(INSTRUCTIONS FOR THE TASK) All of the data, from the first line to the last, should be reproduced without alteration.

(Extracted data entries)
╔══

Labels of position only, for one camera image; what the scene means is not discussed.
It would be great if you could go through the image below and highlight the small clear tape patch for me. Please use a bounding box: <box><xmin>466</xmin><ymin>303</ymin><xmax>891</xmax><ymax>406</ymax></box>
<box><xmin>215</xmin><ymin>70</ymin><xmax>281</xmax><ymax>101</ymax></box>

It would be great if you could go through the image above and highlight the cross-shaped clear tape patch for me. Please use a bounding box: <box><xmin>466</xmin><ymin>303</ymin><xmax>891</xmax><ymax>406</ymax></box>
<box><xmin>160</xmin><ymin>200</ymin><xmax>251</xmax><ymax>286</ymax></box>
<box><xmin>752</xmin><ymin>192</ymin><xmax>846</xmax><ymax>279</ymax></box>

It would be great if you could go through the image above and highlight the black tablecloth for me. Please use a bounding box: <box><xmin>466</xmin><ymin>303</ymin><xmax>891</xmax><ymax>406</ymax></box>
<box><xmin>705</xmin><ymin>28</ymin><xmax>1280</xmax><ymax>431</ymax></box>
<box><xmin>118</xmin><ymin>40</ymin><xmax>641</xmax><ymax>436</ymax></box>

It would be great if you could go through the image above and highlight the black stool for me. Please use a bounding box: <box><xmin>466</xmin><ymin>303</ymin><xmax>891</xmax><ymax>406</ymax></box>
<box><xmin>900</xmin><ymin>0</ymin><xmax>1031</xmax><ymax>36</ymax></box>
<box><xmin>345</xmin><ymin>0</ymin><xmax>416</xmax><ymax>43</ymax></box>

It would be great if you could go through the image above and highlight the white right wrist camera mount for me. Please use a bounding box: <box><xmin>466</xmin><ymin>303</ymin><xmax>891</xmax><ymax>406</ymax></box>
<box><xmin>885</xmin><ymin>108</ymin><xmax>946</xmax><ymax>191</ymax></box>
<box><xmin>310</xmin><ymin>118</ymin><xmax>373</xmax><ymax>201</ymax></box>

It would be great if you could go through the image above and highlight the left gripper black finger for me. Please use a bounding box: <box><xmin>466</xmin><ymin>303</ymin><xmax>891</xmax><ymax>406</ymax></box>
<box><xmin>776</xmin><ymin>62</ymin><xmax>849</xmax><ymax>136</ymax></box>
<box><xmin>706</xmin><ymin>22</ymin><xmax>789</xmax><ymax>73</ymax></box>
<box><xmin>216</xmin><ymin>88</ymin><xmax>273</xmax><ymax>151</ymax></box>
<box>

╚══

(ANSWER TO THIS EXERCISE)
Labels of position only, for one camera image; what the scene means is not discussed.
It would be great if you could go through the image below and highlight the small clear tape patch for me. Please use a bounding box: <box><xmin>466</xmin><ymin>303</ymin><xmax>891</xmax><ymax>406</ymax></box>
<box><xmin>215</xmin><ymin>70</ymin><xmax>281</xmax><ymax>101</ymax></box>

It would be great if you could go through the image above and highlight the cross-shaped clear tape patch for me. Please use a bounding box: <box><xmin>466</xmin><ymin>303</ymin><xmax>891</xmax><ymax>406</ymax></box>
<box><xmin>160</xmin><ymin>200</ymin><xmax>251</xmax><ymax>286</ymax></box>
<box><xmin>752</xmin><ymin>192</ymin><xmax>846</xmax><ymax>279</ymax></box>

It would be great if you could go through the image above and highlight the black tablecloth for me. Please use a bounding box: <box><xmin>466</xmin><ymin>303</ymin><xmax>891</xmax><ymax>406</ymax></box>
<box><xmin>705</xmin><ymin>28</ymin><xmax>1280</xmax><ymax>431</ymax></box>
<box><xmin>118</xmin><ymin>40</ymin><xmax>641</xmax><ymax>436</ymax></box>

It would be great if you could go through the image above and highlight the black stool for me. Please use a bounding box: <box><xmin>466</xmin><ymin>303</ymin><xmax>891</xmax><ymax>406</ymax></box>
<box><xmin>900</xmin><ymin>0</ymin><xmax>1031</xmax><ymax>36</ymax></box>
<box><xmin>345</xmin><ymin>0</ymin><xmax>416</xmax><ymax>43</ymax></box>

It would be great if you could go through the image above and highlight the white right wrist camera mount for me. Please use a bounding box: <box><xmin>466</xmin><ymin>303</ymin><xmax>891</xmax><ymax>406</ymax></box>
<box><xmin>885</xmin><ymin>108</ymin><xmax>946</xmax><ymax>191</ymax></box>
<box><xmin>310</xmin><ymin>118</ymin><xmax>373</xmax><ymax>201</ymax></box>

It would be great if you could go through the image above and highlight the left gripper black finger for me. Please use a bounding box: <box><xmin>466</xmin><ymin>303</ymin><xmax>891</xmax><ymax>406</ymax></box>
<box><xmin>776</xmin><ymin>62</ymin><xmax>849</xmax><ymax>136</ymax></box>
<box><xmin>706</xmin><ymin>22</ymin><xmax>789</xmax><ymax>73</ymax></box>
<box><xmin>216</xmin><ymin>88</ymin><xmax>273</xmax><ymax>151</ymax></box>
<box>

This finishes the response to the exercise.